Well, the relationship holds at every level. It's true within and across societies. It doesn't matter if we're talking locally rich or globally rich.

I'm skeptical of local explanations because the relationship is so universal.


I understand that the real reason is Women’s education. The more education a woman has the more life options she has. Uneducated women have lots of kids, educated women tend to have fewer.


I thought the relationship between wealth & offspring was actually stronger for men, but I might be wrong about that.


Rich people tend to think they're going to have high quality kids and K select as opposed to the R selection the poor use? /not entirely serious


"it's in the very poorest places that you're going to have a tripling in population ... it's amazingly as children survive, parents feel like they'll have enough kids to support them in their old age.

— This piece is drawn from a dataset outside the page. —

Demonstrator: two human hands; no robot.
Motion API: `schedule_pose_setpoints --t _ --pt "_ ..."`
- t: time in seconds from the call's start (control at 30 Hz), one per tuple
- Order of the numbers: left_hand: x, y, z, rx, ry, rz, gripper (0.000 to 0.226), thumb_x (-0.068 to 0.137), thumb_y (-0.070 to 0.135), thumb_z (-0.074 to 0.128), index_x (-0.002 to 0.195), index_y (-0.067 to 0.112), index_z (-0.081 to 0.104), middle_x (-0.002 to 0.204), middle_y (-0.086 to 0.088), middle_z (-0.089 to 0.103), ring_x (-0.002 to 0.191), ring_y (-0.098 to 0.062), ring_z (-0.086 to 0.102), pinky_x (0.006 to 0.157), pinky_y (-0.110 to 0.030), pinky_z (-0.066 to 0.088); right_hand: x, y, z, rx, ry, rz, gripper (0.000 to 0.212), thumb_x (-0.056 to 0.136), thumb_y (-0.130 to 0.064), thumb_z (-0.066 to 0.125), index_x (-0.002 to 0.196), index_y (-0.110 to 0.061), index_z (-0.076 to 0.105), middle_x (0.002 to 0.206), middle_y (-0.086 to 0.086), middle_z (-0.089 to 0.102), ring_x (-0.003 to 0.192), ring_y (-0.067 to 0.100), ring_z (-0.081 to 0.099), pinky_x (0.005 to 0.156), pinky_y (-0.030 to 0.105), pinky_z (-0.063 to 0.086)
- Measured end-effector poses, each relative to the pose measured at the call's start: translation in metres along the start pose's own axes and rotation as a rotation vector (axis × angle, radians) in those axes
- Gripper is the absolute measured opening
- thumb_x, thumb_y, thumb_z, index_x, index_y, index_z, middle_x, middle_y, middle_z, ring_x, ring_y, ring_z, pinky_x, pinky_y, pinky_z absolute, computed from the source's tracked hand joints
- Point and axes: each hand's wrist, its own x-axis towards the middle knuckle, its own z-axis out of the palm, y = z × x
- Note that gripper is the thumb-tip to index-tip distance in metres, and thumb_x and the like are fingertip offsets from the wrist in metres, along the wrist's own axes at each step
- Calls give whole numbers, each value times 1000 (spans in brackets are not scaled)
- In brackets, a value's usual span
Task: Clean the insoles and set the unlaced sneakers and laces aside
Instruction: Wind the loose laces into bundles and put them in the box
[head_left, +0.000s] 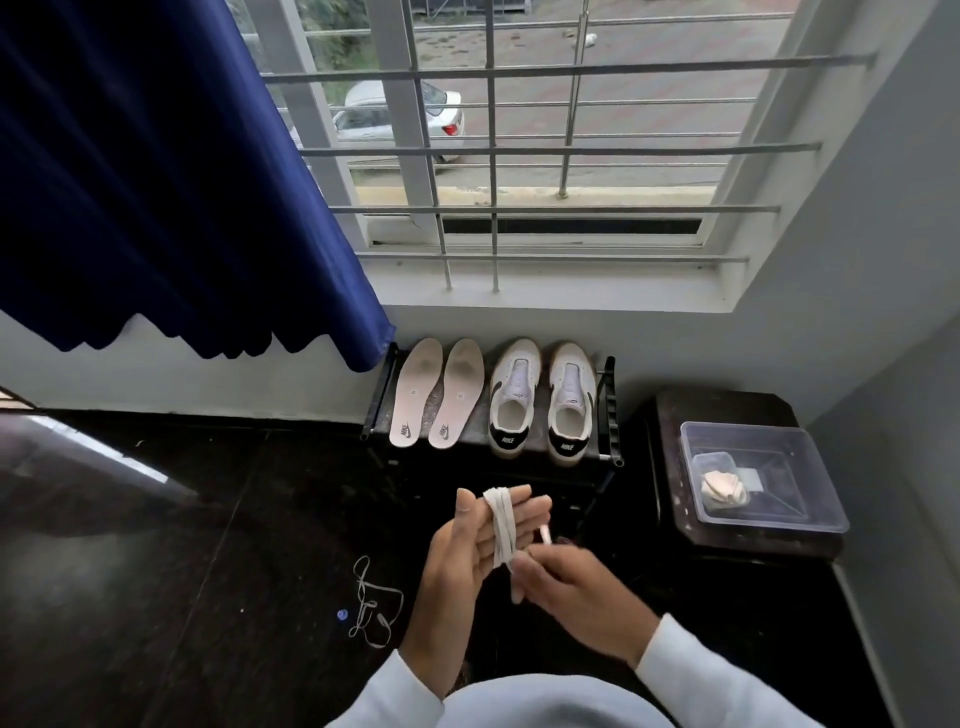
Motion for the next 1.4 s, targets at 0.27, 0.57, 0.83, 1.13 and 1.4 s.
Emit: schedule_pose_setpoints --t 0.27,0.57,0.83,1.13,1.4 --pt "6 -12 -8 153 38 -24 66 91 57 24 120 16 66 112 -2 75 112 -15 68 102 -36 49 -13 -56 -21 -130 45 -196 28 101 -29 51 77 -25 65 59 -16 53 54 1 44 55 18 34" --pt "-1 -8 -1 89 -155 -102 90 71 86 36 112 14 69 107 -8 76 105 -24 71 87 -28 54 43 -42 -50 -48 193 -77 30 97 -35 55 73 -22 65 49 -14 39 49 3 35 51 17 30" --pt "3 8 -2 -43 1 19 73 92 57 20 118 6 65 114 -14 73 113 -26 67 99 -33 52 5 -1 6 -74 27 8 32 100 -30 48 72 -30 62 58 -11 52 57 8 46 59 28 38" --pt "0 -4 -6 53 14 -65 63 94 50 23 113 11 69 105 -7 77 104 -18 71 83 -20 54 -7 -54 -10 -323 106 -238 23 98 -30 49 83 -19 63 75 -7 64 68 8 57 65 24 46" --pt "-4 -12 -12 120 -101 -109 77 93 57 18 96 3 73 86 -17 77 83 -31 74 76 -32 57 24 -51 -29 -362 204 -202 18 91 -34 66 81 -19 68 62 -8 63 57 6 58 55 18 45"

And so they choose to have less children."

https://www.gatesnotes.com/about-bill-gates/a-conversation-w...


I actually don't agree with that diagnosis. I think the very poorest people genuinely can't access contraception. Once you get above a fairly low level and the pill becomes affordable, something else becomes the bigger factor.

I just don't buy that very poor people ration out sex under a precise calculation of how many kids they want. Doesn't fit my observations of how humans behave. Most people fuck because they're horny, or because their husband is horny and they need his support to survive, or frankly because they're so poor they have to sell themselves. HIV is a bigger risk than not having children in old age, most Africans know that, but that doesn't stop it either.


> Once you get above a fairly low level and the pill becomes affordable, something else becomes the bigger factor.

The life choices of women are an important factor. Having both a career and children is still difficult today and more women choose careers.


Poor people beget more poor people. That's the economic data point right there.

The reason peasants in Africa have more children is manifold: from religion and lack of knowledge preventing contraception to outright necessity, because in these regions child labour is a thing.

A for developed countries: again, multiple reasons with religion still being right up there.


You can't just draw a parallel between a poor agricultural worker and a New York Lawyer, because obviously there are a thousand confounding factors, anything from education to where is the nearestvdoctor, so general stavility of the country.